CGL insurance is the standard policy that protects your business against liability for third-party claims involving physical harm and a few related categories of injury. It covers four broad categories: bodily injury, property damage, personal injury, and advertising injury.

Bodily injury coverage responds when someone — a customer, a visitor, a delivery person, a passerby — is physically hurt because of your business operations or your premises. The most common examples are slip-and-fall accidents at your office or retail location, injuries caused by your employees while performing work, and similar physical incidents. If a client visits your office and trips on a loose carpet, sustains an injury, and sues your business, your CGL policy covers your legal defense and any resulting damages.

Property damage coverage responds when your business or your employees damage someone else’s property. If your employee is working at a client’s facility and accidentally drops equipment that breaks a client’s server, that is a property damage claim that CGL typically covers. If your company’s vehicle damages a third party’s car or property, CGL (or your commercial auto policy) would respond.

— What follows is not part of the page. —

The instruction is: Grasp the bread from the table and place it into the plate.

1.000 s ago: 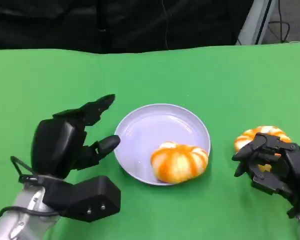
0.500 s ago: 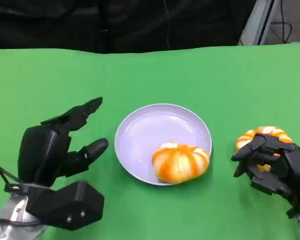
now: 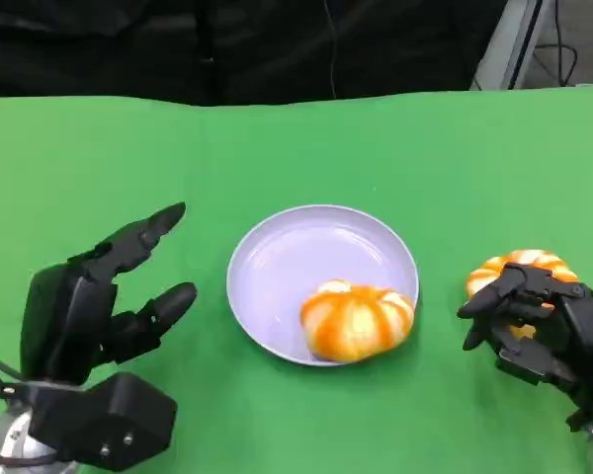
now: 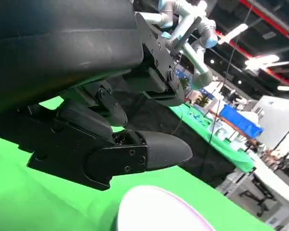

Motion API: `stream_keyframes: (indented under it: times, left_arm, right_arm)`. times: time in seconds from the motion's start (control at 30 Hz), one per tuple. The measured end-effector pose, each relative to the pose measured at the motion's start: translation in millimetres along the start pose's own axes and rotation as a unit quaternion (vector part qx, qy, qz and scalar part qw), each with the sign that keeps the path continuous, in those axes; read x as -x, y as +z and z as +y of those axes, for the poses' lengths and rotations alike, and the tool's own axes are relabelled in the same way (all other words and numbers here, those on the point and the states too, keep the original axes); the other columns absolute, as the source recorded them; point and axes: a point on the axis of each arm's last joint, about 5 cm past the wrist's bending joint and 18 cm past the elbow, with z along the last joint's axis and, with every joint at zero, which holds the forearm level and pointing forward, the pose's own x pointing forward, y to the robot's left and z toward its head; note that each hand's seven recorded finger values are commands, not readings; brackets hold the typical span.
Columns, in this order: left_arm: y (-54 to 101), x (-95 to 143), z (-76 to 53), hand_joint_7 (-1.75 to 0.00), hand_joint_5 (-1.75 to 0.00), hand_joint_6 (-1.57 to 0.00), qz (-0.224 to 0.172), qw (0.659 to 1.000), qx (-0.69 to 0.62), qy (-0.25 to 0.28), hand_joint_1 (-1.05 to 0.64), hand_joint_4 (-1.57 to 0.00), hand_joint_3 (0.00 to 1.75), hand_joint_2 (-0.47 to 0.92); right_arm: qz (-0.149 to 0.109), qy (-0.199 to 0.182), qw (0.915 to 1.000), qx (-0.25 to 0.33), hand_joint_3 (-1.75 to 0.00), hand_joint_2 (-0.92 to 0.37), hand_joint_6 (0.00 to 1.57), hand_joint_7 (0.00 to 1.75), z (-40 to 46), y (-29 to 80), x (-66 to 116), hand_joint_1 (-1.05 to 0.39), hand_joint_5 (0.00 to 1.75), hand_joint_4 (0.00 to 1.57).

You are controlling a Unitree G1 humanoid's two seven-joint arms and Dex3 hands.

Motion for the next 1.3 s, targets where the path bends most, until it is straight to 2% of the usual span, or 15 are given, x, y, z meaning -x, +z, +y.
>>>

Personal injury and advertising injury coverages extend CGL to certain non-physical harms: defamation (libel or slander), wrongful eviction, false arrest, and copyright infringement in your advertising. These coverages make CGL broader than its name suggests, but they are still distinct from the professional work your business actually performs. A marketing agency that inadvertently uses a copyrighted image in a client’s ad campaign might trigger an advertising injury claim. A business that makes false public statements about a competitor might face a defamation claim. These scenarios fall within CGL’s scope.

What CGL is not designed for is the most important thing to understand: it is not a general-purpose liability policy that covers any claim filed against your business. It covers the specific categories above, and it explicitly excludes others — most importantly, claims arising out of your professional services.

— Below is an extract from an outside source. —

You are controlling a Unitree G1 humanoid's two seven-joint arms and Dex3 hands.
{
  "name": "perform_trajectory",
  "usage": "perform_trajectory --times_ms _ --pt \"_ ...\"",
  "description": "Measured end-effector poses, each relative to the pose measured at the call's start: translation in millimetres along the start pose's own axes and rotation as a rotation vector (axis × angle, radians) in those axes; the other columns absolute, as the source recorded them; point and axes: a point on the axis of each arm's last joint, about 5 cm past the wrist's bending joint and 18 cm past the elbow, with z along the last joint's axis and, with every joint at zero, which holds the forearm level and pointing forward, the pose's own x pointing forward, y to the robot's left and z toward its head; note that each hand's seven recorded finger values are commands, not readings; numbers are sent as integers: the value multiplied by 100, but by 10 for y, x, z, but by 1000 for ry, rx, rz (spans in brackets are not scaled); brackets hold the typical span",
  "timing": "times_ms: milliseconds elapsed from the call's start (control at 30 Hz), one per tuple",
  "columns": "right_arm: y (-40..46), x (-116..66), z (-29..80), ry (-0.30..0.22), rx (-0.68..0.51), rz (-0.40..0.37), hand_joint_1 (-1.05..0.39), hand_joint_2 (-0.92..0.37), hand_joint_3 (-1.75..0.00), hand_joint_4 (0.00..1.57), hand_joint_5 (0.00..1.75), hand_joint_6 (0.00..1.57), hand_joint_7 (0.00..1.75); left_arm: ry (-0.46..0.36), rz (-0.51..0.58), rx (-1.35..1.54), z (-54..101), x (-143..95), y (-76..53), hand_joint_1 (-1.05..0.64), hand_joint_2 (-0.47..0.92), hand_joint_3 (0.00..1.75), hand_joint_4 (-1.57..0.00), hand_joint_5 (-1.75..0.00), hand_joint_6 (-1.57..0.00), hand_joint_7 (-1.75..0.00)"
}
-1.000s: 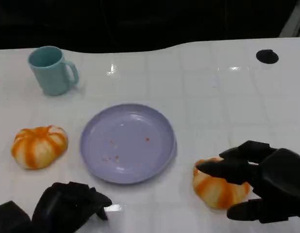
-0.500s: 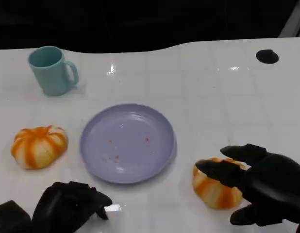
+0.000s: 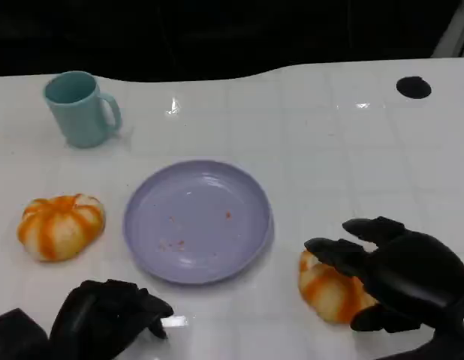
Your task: Grasp the bread from the table and place it into the plate.
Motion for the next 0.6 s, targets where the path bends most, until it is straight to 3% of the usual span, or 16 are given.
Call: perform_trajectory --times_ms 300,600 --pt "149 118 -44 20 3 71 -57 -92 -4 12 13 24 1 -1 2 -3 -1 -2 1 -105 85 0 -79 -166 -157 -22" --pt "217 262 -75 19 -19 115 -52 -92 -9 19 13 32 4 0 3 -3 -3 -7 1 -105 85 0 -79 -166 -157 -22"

The Professional Services Exclusion — Why CGL Does Not Cover Your Work

Almost every Commercial General Liability policy contains what is known as the professional services exclusion, sometimes called the professional liability exclusion. This exclusion removes from CGL coverage any claim arising out of the rendering of or failure to render professional services. The language varies by insurer and policy form, but the effect is consistent: if the claim is about your work — your advice, your deliverables, your professional judgment, your failure to perform — your CGL policy will not cover it.

This is the most significant coverage gap that service businesses and technology companies face. Consider a few common scenarios. A software development firm delivers a product with a defect that causes a client’s system to go offline for two days, costing the client significant revenue. A management consultant gives strategic advice that contributes to a costly business decision. A marketing firm delivers a campaign that uses creative elements that turn out to infringe a competitor’s trade dress. In each of these cases, the claim arises from the firm’s professional work — and in each case, the CGL policy does not respond.

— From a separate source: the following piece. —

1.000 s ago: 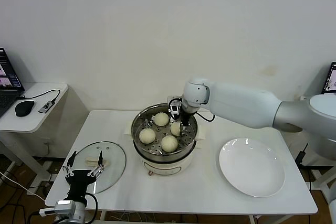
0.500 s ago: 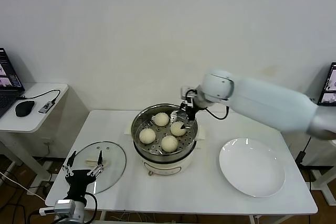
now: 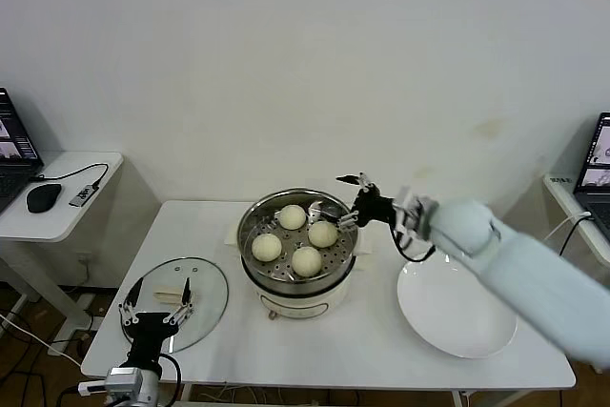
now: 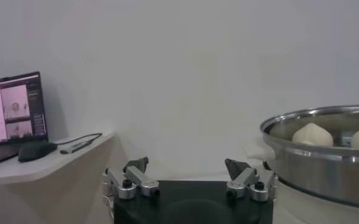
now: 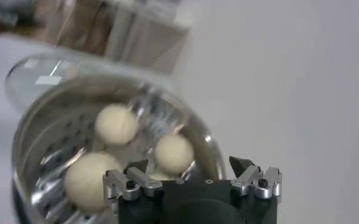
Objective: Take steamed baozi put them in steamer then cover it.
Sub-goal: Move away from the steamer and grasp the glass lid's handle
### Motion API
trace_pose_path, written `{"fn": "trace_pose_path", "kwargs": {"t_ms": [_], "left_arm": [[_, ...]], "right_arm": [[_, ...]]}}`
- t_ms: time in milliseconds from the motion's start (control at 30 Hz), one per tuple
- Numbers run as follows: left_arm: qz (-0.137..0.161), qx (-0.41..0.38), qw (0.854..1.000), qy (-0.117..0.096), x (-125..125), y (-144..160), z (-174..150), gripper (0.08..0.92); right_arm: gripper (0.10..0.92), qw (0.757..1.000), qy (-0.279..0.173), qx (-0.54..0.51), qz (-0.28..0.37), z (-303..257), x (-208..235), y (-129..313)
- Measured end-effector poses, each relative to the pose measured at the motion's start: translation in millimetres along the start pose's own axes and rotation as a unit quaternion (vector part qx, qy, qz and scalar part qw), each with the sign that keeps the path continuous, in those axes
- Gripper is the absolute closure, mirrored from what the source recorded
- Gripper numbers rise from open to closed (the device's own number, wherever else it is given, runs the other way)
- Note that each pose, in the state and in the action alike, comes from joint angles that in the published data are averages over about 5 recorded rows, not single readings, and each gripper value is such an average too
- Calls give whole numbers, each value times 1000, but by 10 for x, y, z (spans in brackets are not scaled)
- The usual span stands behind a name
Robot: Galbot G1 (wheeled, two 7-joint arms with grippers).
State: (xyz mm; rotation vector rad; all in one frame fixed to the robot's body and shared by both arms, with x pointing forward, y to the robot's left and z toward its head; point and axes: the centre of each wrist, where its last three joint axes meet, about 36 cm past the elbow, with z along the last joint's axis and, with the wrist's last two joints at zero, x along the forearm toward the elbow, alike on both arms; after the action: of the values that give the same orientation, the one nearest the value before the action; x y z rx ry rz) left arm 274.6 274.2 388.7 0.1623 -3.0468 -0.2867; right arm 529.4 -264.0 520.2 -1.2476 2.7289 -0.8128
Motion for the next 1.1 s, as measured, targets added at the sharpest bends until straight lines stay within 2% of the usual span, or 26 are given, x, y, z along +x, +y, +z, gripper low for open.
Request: {"fn": "trace_pose_path", "kwargs": {"t_ms": [133,233,367,467,533,633,800,933,1100], "left_arm": [[-8,-21,1000,0,7,-20,54,177],[-16,-60,998,-3,13,1,112,177],[-15,-152,988,-11,37,106,229,177],[-9,-243,970,-16,69,239,339,177],[-6,-307,952,-22,83,343,410,177],[1,-398,917,-33,78,498,513,177],[28,-525,849,-50,5,695,700,177],[55,-598,797,-55,-112,812,847,177],[82,-649,755,-52,-283,913,1017,177]], "right_arm": [[200,996,-45,-26,69,319,269,251],[200,989,-60,-51,125,552,505,475],[200,974,-51,-85,202,834,870,798],[200,961,-29,-107,255,1016,1165,1033],[200,951,-11,-118,287,1123,1356,1172],[200,934,17,-130,332,1249,1620,1327],[200,902,56,-137,405,1380,1979,1463],[200,879,79,-135,450,1451,2201,1554],[200,856,102,-134,488,1510,2418,1679]]}}
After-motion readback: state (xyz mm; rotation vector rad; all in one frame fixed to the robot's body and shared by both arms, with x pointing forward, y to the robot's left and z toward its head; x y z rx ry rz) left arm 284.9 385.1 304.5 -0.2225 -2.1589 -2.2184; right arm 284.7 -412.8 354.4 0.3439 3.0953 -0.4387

The professional services exclusion exists because CGL is designed to cover accidental physical harm, not the quality or adequacy of professional work. Insurers view professional work-quality claims as a distinct category of risk requiring its own actuarial modeling, underwriting standards, and pricing. They therefore create a separate product — professional liability insurance — to cover that risk. The exclusion ensures that CGL does not inadvertently become a catchall policy that covers professional liability claims that belong in the professional liability market.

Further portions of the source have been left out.